For instance, we send the following PDF to the API
Screenshot 2021-04-04 at 09.32.28.png
and we get the following results
Screenshot 2021-04-04 at 09.33.20.png
When it turns to analysing the text, there are few steps to take into account:
Remove special characters
Remove accents, and other characteristics specific to the French language
Remove the stop words

Remove special characters
From the second image, we can see that some characters are irrelevant for analysis such as “(”, “.”, “;” etc. So we need to remove them. See the image below, the parenthesis are gone.
Screenshot 2021-04-04 at 09.36.59.png
⚠️ note that, we use the text above to count the number of words.
Remove the stop words
The stop words are a list of unique words which provides no relevant information. The typical words are pronoun, linking words, etc.
Example
'i',
'me',
'my',
'myself',
'we',
'our',
'ours',
'ourselves',
'you',

After we perform a rough cleaning, we get the following text, which we can send to the second API
Screenshot 2021-04-04 at 09.42.20.png
Extract language and keywords

We need to fetch two informations:
The language used
The most relevant keywords

The language used
First of all, we send the extracted text to AWS Comprehend service using detect_dominant_language API. The API returns a score and the language
{'LanguageCode': 'en', 'Score': 0.9502699971199036}
For the PDF analysed, the machine is sure at 95% the language is English.
The most relevant keywords
We use the previous information to indicate the machine which language he needs to use to get the most relevant keywords.
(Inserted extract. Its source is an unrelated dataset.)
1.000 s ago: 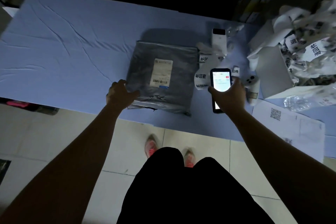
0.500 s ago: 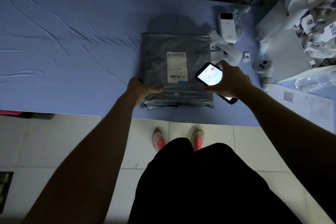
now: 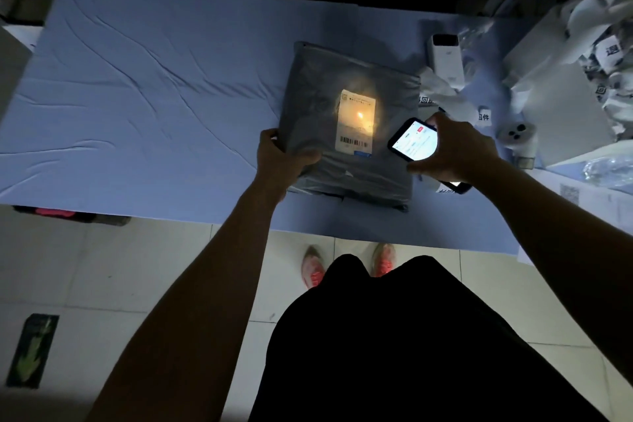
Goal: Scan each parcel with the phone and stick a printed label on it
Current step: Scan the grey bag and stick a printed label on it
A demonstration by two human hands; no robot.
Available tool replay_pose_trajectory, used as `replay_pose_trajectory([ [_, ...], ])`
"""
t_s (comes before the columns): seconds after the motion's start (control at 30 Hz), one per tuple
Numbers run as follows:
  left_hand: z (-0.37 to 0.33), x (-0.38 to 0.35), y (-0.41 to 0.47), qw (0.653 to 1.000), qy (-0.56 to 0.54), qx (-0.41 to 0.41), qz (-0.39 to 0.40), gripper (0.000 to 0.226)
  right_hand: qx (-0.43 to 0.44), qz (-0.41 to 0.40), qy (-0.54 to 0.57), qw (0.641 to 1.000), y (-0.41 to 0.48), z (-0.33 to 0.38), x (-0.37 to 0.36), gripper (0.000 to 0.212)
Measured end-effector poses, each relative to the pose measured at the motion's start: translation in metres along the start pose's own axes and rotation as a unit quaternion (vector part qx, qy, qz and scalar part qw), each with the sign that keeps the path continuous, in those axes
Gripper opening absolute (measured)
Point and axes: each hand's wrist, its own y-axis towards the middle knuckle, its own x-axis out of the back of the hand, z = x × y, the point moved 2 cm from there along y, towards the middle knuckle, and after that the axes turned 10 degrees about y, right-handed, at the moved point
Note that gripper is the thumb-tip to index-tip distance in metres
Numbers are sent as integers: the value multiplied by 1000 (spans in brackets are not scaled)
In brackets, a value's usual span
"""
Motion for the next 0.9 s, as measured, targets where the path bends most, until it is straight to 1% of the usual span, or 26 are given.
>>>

For that, we turn to AWS API function detect_key_phrases . The API returns a list of relevant sentences used in the PDF along with a score. For the sake of our analysis, we only filter the most relevant keyword (i.e. above 90%)
[{'Score': 0.9918580651283264,
'Text': 'spatio temporal social dimensions',
'BeginOffset': 0,
'EndOffset': 33},
{'Score': 0.9929715394973755,
'Text': 'human wildlife interactions',
'BeginOffset': 34,
'EndOffset': 61},
{'Score': 0.9508159756660461,
'Text': 'urban environment background human wildlife co',
'BeginOffset': 62,
'EndOffset': 108},
...}]
Update database
We have in hand the following information:
Language
Extracted text
Extracted clean text
list of most relevant keywords
number of words

We can update the database with the new information.
Conclusion
All these steps helps us to get real-time information about the application, and a key summary before we can dive in.
Appendix
Here is the code used (without the deployment)
import requests
import tempfile
import os
import boto3
from nltk.corpus import stopwords
import nltk
import re
import unicodedata
final_stopwords_list = stopwords.words('english') + stopwords.words('french')

## Load creds
token = 'XXXXX'
headers_coda = {'Authorization': 'Bearer {}'.format(token)}
s3_client = boto3.resource(
's3',
region_name='eu-west-3')
client = boto3.client('textract')
client_language = boto3.client('comprehend', region_name='eu-west-2')

## fetch data
URI_APPLICATION = 'https://coda.io/apis/v1/docs/XXX/tables/XXX/rows'
params = {
'query': 'STATUS_PDF:"to_add"',
}
request_application = requests.get(URI_APPLICATION, headers=headers_coda, params = params)
request_application.json()
len(request_application.json()['items'])
### SAVE PDF
list_payload = []
if len(request_application.json()['items']) > 0:
for i, val in enumerate(request_application.json()['items']):
if len(val['values']['XXX']) >0:
print(val['values']["XXX"])
ID_ROW = val['id']
URL = val['values']["XXX"]
download_file = requests.get(URL, allow_redirects=False)
FILENAME_NEW_PDF = "{}.pdf".format(val['values']["XXX"].upper())
LOCAL_PATH_FILE = os.path.join(
tempfile.gettempdir(), FILENAME_NEW_PDF)
PATH_S3_KEY = os.path.join(
'DATA/SUSTAINABLE_DEVELOPMENT/APPLICATION_CALL',
FILENAME_NEW_PDF
)

with open(LOCAL_PATH_FILE, "wb") as file:
file.write(download_file.content)

### Save S3
s3_client.Bucket('datalake-datascience').upload_file(LOCAL_PATH_FILE,
PATH_S3_KEY)

### analyse PDF

response = client.start_document_analysis(
DocumentLocation={
'S3Object': {
'Bucket': 'datalake-datascience',
'Name': PATH_S3_KEY
}
},
FeatureTypes=['TABLES','FORMS']
)

response_pdf_analysis = client.get_document_analysis(
JobId=response['JobId'],
)
status = response_pdf_analysis['JobStatus']
while status == "IN_PROGRESS":
response_pdf_analysis = client.get_document_analysis(
JobId=response['JobId'],
)
status = response_pdf_analysis['JobStatus']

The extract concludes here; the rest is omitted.